Une enquête préliminaire a été ouverte par le parquet de Saint-Brieuc à la suite de deux plaintes déposées par Laurent Guillou et Stéphane Rouxel après une intoxication aux produits phytosanitaires sur leur lieu de travail. ''Nous demandons un renvoi des responsables devant les juridictions correctionnelles pour utilisation de produits interdits depuis 2007, traitement à un dosage plus élevé que la norme maximale autorisée, traitement par une entreprise non agréée et atteinte à l'intégrité physique de messieurs Guillou et Rouxel'', indique l'avocat des plaignants, François Lafforgue, lors d'une conférence de presse, le 23 septembre. Les deux salariés engagent également une action en reconnaissance de la faute inexcusable de leur employeur devant les juridictions des affaires de la sécurité sociale. ''Cette action repose sur le non-respect de l'obligation de résultat envers ses salariés'', indique Maître Lafforgue.
Deux ans de manipulation de céréales traitées
Laurent Guillou, 41 ans, et Stéphane Rouxel, 44 ans, réceptionneurs de céréales chez Nutréa, sur le site de Plouisy (Côtes-d'Armor), filiale du groupe agroalimentaire Triskalia, souffrent d'un syndrome d'intolérance aux solvants et produits chimiques après avoir travaillé au contact de céréales traitées aux insecticides en 2009 et 2010.

Début avril, des salariés ont commencé à présenter des symptômes d'intoxication (maux de tête, douleur au ventre, picotement de la langue, trouble du sommeil, brûlure au visage et au cuir chevelu, problèmes respiratoires…). Selon les plaignants, le produit utilisé était du Nuvan Total, utilisé pour la fumigation, interdit d'utilisation depuis juin 2007. Selon Reuters, qui a contacté Triskalia, ''l'entreprise bretonne admet avoir utilisé ce produit par erreur en mars 2009''. La société reconnaît avoir utilisé 180 litres de Nuvan Total, un chiffre que contestent les salariés qui indiquent que 575 litres auraient en fait été utilisés.

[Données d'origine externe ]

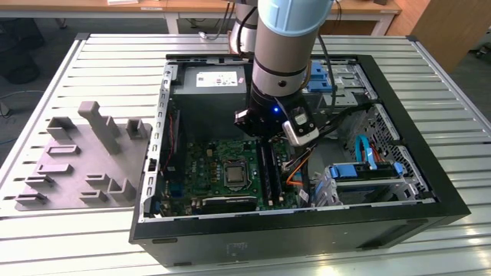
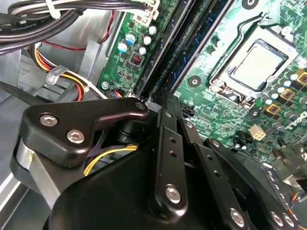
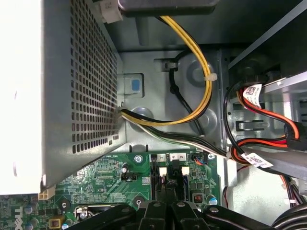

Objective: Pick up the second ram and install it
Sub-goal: 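Press down the second ram until it locks into place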

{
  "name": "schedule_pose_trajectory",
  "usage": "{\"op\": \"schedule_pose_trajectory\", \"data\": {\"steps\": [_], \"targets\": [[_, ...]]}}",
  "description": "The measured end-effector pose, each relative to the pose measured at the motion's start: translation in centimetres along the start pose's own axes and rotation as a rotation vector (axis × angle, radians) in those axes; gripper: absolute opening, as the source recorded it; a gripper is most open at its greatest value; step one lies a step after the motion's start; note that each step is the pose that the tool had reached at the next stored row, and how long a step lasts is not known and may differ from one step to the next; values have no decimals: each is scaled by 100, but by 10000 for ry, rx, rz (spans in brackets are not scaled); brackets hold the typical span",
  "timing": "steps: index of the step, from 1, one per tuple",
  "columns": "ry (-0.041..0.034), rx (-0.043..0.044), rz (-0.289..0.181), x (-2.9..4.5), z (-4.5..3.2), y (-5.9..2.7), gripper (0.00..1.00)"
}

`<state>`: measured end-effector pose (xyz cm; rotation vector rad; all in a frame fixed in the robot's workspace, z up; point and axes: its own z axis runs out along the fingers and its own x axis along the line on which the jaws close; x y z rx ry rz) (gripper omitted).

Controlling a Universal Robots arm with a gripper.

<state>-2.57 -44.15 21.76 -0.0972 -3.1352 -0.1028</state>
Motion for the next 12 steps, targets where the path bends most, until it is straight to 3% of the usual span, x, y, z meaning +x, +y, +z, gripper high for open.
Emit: {"op": "schedule_pose_trajectory", "data": {"steps": [12], "targets": [[0,0,0,0,20,-2,11]]}}
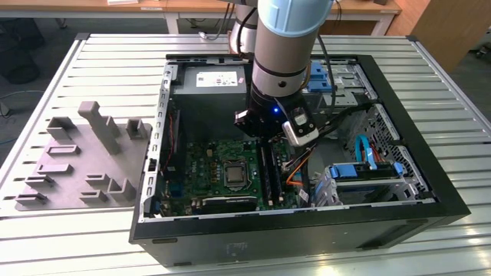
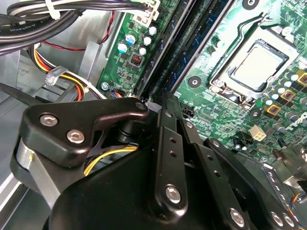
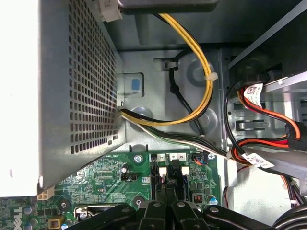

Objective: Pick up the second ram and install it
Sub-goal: 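Press down the second ram until it locks into place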

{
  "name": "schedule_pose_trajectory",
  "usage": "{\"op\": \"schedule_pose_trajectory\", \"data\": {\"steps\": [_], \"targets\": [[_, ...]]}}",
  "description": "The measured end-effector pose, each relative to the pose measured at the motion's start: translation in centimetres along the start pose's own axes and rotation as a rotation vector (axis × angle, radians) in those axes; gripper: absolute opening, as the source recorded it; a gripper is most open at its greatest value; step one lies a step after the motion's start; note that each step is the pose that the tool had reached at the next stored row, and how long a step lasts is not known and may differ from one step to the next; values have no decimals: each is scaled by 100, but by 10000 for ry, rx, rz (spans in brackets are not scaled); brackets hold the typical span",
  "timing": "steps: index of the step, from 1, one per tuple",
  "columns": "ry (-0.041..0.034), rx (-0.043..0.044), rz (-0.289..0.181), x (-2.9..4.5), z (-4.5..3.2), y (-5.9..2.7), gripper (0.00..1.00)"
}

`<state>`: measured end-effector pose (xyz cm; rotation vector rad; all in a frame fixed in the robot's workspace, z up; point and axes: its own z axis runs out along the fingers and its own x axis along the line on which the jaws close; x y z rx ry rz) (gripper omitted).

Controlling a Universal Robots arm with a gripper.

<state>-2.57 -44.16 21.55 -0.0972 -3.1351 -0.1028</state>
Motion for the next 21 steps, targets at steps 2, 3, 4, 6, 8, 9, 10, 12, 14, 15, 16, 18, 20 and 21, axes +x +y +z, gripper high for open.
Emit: {"op": "schedule_pose_trajectory", "data": {"steps": [2,3,4,6,8,9,10,12,14,15,16,18,20,21], "targets": [[0,0,0,0,2,0,11],[0,0,0,0,4,0,11],[0,0,0,0,4,0,11],[0,0,0,0,3,0,11],[-5,-11,0,0,-12,2,11],[-9,-27,0,-1,-28,5,11],[-6,-20,0,0,-58,7,11],[-2,-5,1,1,-120,9,11],[-1,-3,0,1,-168,11,11],[-1,-2,1,1,-182,12,11],[-1,-2,0,1,-186,13,11],[-1,-5,0,1,-185,13,11],[0,0,0,1,-188,8,11],[0,0,-1,0,-189,-3,11]]}}
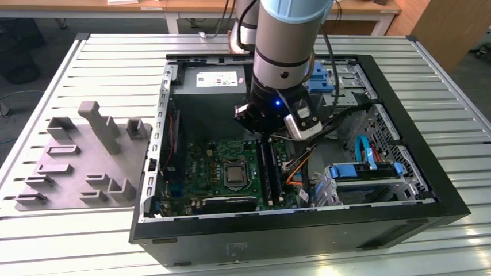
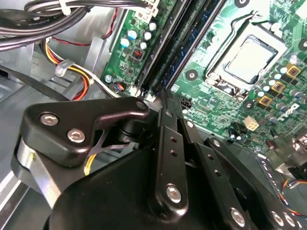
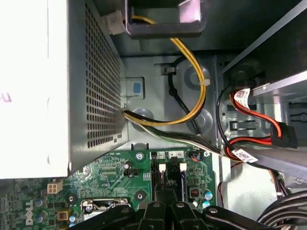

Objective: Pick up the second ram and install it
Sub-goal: 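Press down the second ram until it locks into place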

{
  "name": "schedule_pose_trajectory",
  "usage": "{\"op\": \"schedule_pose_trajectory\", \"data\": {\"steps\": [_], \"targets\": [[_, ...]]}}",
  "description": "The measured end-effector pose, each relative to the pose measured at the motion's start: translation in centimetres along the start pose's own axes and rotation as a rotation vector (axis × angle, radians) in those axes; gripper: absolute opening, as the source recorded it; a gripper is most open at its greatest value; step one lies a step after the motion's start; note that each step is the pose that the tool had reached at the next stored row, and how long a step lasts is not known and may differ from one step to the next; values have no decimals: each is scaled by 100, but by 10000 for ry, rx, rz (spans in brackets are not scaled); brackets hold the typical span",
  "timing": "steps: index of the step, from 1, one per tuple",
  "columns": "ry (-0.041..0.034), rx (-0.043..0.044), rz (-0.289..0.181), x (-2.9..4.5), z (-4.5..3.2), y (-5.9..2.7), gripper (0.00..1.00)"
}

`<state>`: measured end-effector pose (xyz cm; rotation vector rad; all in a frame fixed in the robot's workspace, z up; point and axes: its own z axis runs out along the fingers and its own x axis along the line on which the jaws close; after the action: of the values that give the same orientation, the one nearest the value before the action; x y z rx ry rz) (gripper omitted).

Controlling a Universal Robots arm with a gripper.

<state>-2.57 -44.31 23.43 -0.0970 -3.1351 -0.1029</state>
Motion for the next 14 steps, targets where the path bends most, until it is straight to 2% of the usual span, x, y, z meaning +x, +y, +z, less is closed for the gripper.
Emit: {"op": "schedule_pose_trajectory", "data": {"steps": [10,14], "targets": [[-1,-4,2,-19,-19,-311,11],[0,-4,1,-25,-25,-400,11]]}}
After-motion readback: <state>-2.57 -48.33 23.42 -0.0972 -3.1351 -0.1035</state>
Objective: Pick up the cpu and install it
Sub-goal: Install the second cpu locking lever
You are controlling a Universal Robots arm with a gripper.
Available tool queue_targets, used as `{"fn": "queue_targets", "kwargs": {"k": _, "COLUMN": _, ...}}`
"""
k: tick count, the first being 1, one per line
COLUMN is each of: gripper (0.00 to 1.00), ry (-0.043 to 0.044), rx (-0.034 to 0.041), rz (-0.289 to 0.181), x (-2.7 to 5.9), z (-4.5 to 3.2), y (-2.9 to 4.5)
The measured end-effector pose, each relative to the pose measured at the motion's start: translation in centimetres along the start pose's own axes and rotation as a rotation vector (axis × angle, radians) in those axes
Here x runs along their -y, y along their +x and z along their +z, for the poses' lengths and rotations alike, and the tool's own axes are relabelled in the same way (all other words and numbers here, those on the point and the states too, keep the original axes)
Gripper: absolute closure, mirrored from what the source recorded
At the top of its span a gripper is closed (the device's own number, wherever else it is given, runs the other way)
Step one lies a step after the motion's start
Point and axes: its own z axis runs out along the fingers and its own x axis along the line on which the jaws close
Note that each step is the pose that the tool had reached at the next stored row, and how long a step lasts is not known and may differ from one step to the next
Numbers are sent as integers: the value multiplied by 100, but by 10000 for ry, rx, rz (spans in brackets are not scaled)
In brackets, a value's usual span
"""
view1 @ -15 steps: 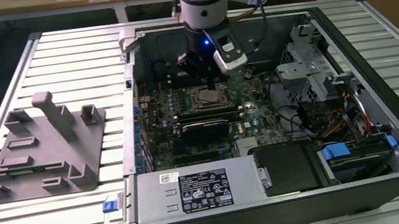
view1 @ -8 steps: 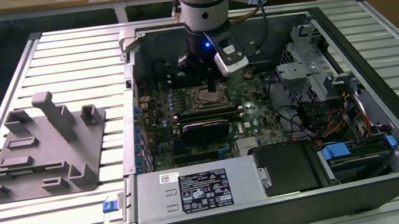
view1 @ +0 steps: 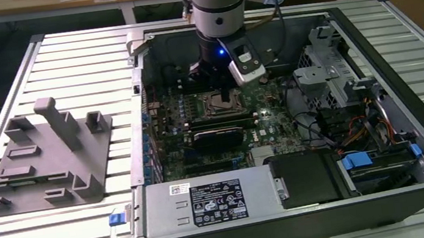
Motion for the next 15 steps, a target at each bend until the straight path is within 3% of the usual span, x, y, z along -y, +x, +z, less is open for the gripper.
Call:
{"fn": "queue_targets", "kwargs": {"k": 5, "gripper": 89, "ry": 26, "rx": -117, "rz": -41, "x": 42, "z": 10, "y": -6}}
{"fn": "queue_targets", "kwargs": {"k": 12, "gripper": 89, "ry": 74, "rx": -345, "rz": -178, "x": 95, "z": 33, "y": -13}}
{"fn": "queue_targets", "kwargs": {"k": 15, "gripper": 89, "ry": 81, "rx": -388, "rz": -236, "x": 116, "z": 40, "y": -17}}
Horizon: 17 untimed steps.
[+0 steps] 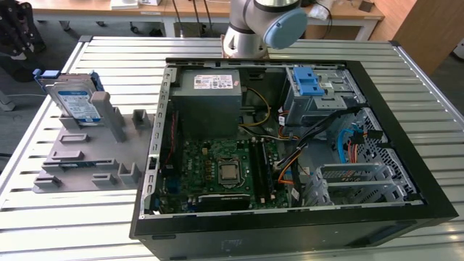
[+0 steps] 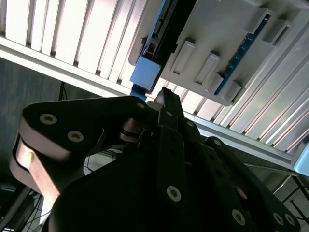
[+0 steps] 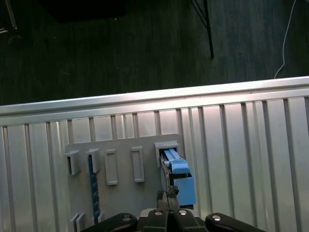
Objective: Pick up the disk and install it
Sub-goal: 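Pick up the disk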
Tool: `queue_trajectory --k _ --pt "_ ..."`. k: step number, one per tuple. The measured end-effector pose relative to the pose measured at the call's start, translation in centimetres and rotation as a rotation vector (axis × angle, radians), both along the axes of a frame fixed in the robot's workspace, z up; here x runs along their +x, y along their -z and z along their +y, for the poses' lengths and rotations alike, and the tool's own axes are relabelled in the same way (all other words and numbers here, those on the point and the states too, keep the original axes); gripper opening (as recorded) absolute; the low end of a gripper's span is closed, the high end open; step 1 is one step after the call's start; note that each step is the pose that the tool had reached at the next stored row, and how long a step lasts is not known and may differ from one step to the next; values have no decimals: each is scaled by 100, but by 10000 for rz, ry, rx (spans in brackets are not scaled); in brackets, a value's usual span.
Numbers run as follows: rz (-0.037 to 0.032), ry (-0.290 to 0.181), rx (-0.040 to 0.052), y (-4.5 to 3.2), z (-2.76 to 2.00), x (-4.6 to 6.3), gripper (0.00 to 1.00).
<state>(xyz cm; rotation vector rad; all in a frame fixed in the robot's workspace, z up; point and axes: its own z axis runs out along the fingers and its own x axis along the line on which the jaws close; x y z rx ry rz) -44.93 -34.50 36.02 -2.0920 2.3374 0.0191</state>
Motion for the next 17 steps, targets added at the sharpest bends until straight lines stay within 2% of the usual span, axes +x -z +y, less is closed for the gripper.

En 2010, les traitements des céréales se poursuivent, avec cette fois un produit autorisé, le Nuvagrain. Problème : le personnel constate que le débit de la pompe de pulvérisation est réglé à 48 % contre 10 % préconisés. ''La dose maximale autorisée a été dépassée de sept fois et le délai d'attente après la fin du traitement, de 48 à 72 h, n'a pas été respecté'', indique Laurent Guillou.
Une plainte est déposée par les deux salariés le 6 mai 2010, après des déclarations d'accident de travail et de nombreux arrêts de travail. ''Sur 70 salariés que compte le site, 18 sont actuellement suivis médicalement'', explique Laurent Guillou, qui, de son côté, se plaint de douleurs dans le dos et ''dans la partie gauche de la poitrine. Ces produits attaquent le muscle cardiaque''.
Le 18 janvier et le 17 février 2011, Stéphane Rouxel et Laurent Guillou ont été déclarés inaptes par la médecine du travail et licenciés pour inaptitude dans la foulée, les 12 juillet et 10 juin dernier. Tous deux ont engagé une procédure devant les juridictions prud'hommales ''aux fins de voir reconnaître la faute de leur employeur à l'origine de leur licenciement''.
Un cas loin d'être isolé
Les deux salariés sont soutenus dans leur action par le syndicat Solidaires, Attac, l'association Phyto-victimes et Générations futures. ''Toutes les populations professionnelles exposées aux produits phytosanitaires sont potentiellement victimes. Nous n'avons aucun chiffre sur le nombre de personnes touchées. Mais une exposition répétée à des produits chimiques, même à des doses faibles, peut créer une intolérance aux produits chimiques, voire davantage'', explique François Veillerette, porte-parole de Générations futures.
Outre les agriculteurs, de nombreux travailleurs sont exposés aux produits phytosanitaires dans le cadre de leur activité professionnelle : dockers, douaniers, magasiniers, chauffeurs routiers, logisticiens…
En mars 2010, des dockers ont créé l'Association pour la protection de la santé au travail dans les métiers portuaires (APPSTMP). ''Devant un nombre important de dockers atteints d'un cancer, ou de problèmes cardiaques, l'association a procédé à une étude approfondie. À ce jour, 140 dockers (ou leurs familles) ont été contactés sur les 193 travaillant en 1992 sur le port de Nantes, 87 personnes ont développé des maladies (61 cancers), 35 d'entre elles sont décédées. A Saint-Nazaire, sur 160 dockers, on compte 43 malades (parmi eux 17 sont décédés)'', indique l'association.